Certain features of the case were unusual.  Among other things, the proponent of the Section 220 demand was a director, who had greater inspection rights than a stockholder would have had — a fact the court remarked on (“Plaintiff here is not a typical stockholder derivative plaintiff”).  But key aspects of the court’s analysis appear generalizable.

First, the case shows a very clear and simple application of the Delaware Supreme Court’s decision in Braddock v. Zimmerman, which governs the analysis of demand futility when board composition has changed between the filing of an original and an amended complaint.  The rule under Braddock is that the court looks to board composition at the time of the amended complaint unless derivative claims were already “validly in litigation” at the time of the original complaint.  That was clearly not the case here.  The original complaint did not include derivative claims at all, but instead was an action to invalidate stockholder ratification under Section 205.  The change in board composition appears to have been dispositive.  Under the four-member board in place at the time of the original complaint, the Fund would have had to identify only two directors who lacked independence or were interested.  The court was willing to assume the two director defendants fell into that category, and even without such an assumption, establishing that the directors were interested in the challenged salary increases would likely not have been a heavy lift for the Fund.
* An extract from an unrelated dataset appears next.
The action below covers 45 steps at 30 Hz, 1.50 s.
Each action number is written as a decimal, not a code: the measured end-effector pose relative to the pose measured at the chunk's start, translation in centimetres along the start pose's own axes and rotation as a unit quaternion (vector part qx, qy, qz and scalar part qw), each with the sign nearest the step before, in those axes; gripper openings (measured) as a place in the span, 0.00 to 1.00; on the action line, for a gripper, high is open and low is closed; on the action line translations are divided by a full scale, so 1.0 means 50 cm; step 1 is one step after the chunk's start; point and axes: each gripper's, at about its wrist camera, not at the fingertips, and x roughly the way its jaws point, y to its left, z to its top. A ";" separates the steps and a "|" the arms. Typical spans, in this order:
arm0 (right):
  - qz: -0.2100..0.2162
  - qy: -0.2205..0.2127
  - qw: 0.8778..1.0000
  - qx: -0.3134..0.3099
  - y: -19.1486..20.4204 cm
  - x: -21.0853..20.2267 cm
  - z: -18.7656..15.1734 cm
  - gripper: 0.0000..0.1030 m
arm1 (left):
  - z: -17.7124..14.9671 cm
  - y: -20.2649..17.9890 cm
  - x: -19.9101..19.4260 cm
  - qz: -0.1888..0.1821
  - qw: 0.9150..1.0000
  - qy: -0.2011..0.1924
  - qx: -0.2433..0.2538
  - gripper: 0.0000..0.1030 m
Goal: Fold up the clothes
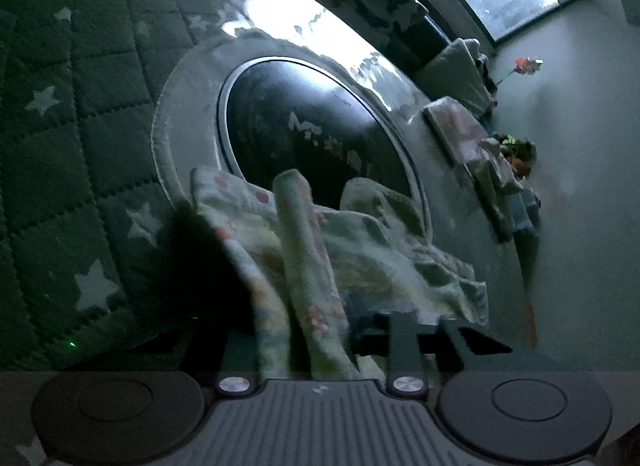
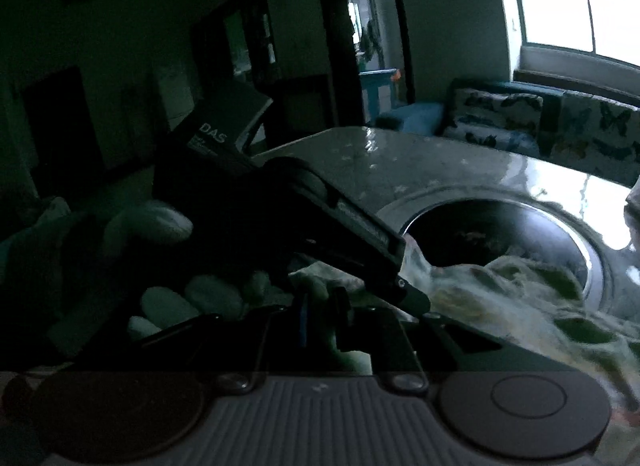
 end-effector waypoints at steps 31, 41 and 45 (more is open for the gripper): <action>-0.250 -0.007 0.941 0.230 -0.355 -0.137 -0.118 0.50 | -0.020 -0.078 0.008 0.107 0.979 -0.040 0.167 0.16; -0.227 -0.003 0.941 0.253 -0.365 -0.121 -0.131 0.37 | -0.008 -0.083 0.024 0.120 0.976 -0.032 0.177 0.17; -0.204 -0.002 0.941 0.270 -0.364 -0.122 -0.130 0.24 | -0.007 -0.090 0.028 0.127 0.974 -0.032 0.186 0.17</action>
Second, the court’s decision reflects a rigorous application of the third prong of the Supreme Court’s Zuckerberg decision, under which demand is futile as to any director who

lacks independence from someone who received a material personal benefit from the alleged misconduct that would be the subject of the litigation demand or who would face a substantial likelihood of liability on any of the claims that are the subject of the litigation demand.
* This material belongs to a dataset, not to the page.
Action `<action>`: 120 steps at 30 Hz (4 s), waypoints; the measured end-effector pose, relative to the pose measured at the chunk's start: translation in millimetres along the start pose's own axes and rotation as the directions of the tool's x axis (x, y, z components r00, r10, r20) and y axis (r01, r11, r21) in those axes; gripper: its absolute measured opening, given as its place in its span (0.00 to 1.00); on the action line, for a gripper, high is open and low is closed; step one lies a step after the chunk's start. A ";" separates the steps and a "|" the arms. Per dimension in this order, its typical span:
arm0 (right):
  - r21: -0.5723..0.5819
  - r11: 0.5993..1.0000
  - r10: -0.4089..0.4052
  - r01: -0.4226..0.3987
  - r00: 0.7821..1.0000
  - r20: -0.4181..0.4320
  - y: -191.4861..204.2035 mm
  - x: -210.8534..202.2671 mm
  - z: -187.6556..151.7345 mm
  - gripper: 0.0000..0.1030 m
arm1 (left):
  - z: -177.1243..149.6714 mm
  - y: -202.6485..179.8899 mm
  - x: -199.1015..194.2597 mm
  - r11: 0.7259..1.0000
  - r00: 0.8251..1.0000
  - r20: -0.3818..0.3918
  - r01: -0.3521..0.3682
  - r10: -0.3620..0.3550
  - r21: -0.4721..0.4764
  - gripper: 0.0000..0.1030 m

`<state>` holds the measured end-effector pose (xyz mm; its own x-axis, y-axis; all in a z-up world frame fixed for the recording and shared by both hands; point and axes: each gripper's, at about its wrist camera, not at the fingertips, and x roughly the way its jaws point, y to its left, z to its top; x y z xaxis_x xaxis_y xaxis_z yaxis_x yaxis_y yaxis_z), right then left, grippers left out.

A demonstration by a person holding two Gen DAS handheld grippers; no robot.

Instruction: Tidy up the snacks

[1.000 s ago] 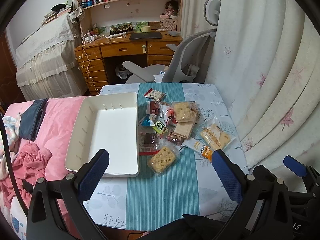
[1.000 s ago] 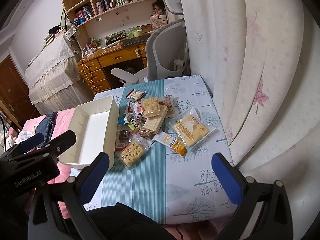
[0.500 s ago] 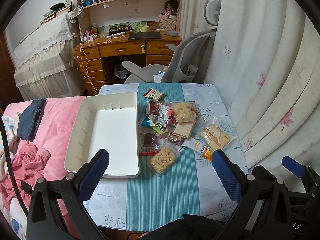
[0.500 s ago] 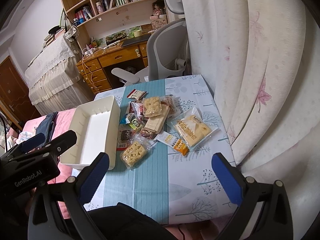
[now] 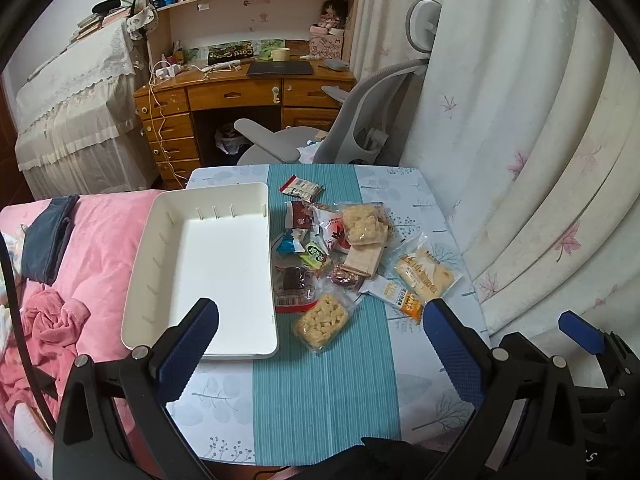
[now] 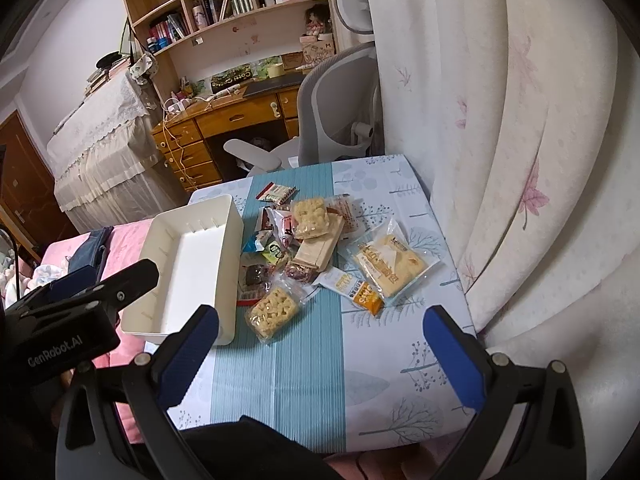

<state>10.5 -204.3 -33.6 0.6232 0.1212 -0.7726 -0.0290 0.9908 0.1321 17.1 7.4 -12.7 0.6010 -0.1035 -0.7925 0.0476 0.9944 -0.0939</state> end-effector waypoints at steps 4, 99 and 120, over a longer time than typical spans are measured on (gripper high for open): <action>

The court explained that under a series of decisions, the ability of a controller to appoint and remove a director does not in itself establish that director’s lack of independence.  The Fund argued that more was at issue than simply the power to appoint and remove.  According to the Fund, the CEO had removed one of the directors whose seat he controlled in retribution for that director’s opposition to certain of the CEO’s actions.  Then, after the derivative action was filed, the CEO opportunistically filled the seat he had previously left vacant, which significantly increased the Fund’s demand futility burden.  The Fund argued that the combination of retributive action and self-serving changes in board composition showed that the two directors at issue lacked independence from the controller.
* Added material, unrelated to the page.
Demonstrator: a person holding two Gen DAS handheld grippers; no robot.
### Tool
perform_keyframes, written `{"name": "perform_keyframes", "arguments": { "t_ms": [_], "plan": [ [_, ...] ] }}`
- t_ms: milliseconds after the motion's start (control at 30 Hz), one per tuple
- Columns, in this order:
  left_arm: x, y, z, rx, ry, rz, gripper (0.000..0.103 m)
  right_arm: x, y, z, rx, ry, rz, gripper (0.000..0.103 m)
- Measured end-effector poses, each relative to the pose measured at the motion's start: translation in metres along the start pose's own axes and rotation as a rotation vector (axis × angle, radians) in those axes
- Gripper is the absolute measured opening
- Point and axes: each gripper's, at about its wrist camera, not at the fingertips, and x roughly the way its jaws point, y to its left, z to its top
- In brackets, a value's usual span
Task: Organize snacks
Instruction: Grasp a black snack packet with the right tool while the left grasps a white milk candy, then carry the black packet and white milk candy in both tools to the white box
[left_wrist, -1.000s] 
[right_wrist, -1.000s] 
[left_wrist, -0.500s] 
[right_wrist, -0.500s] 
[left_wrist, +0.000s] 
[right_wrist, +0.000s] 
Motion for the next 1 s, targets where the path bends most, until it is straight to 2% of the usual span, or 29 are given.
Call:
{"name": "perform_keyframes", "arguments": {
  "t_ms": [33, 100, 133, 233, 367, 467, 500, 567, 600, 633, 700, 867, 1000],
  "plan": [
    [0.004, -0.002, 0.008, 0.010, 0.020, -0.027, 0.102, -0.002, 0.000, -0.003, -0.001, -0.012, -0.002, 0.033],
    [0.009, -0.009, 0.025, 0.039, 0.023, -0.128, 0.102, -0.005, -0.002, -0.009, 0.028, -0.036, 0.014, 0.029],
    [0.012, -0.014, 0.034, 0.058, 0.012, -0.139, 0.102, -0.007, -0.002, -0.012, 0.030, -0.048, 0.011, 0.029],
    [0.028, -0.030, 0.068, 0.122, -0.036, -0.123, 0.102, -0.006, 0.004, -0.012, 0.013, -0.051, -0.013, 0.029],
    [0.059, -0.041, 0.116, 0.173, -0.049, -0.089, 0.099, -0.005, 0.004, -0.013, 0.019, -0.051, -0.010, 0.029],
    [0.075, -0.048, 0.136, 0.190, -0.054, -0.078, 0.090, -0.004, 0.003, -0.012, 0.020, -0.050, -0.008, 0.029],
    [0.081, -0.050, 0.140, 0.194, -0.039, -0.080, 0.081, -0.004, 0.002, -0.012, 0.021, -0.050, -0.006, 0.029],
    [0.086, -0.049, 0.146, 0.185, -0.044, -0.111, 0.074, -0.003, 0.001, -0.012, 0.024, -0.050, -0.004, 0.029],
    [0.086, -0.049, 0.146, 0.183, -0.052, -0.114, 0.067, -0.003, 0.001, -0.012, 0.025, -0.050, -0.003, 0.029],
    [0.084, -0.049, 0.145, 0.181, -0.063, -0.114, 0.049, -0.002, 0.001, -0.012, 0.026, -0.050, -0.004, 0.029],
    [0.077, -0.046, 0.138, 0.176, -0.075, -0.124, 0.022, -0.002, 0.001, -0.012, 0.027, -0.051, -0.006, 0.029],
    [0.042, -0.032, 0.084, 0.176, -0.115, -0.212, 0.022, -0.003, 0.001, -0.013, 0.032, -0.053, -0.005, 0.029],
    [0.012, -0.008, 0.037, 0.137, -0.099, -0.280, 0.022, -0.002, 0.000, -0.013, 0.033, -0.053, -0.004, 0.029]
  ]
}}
The court rejected the argument and distinguished the Fund’s authorities.  In the cases on which the Fund relied, the derivative plaintiffs were able to allege in detail a pattern of retributive actions by the controllers, or facts showing that a newly appointed director “might be an easy tool, deferential, glad to be of use.”  The Fund had alleged no comparable facts.  The allegations of retribution were conclusory, and the Fund did not show that the fifth director, appointed eight months after the derivative litigation commenced, had any incentive to defer to the CEO.

The court’s rigorous approach to independence may be helpful to companies seeking dismissal on demand futility grounds where members of the demand board have been designated or can be removed by particular corporate constituencies.    For example, derivative plaintiffs often assume that CEOs will be deemed to lack independence for demand futility purposes because the board controls their tenure — particularly when the CEO is designated as lacking independence under stock exchange rules.  Harrison Metal Capital should provide companies with an additional tool in arguing that control — even accompanied by such a designation — does not alone produce a lack of independence, and that courts should require factual allegations showing a misuse of control before concluding that an officer-director cannot be deemed impartial.

This post is as of the posting date stated above. Sidley Austin LLP assumes no duty to update this post or post about any subsequent developments having a bearing on this post.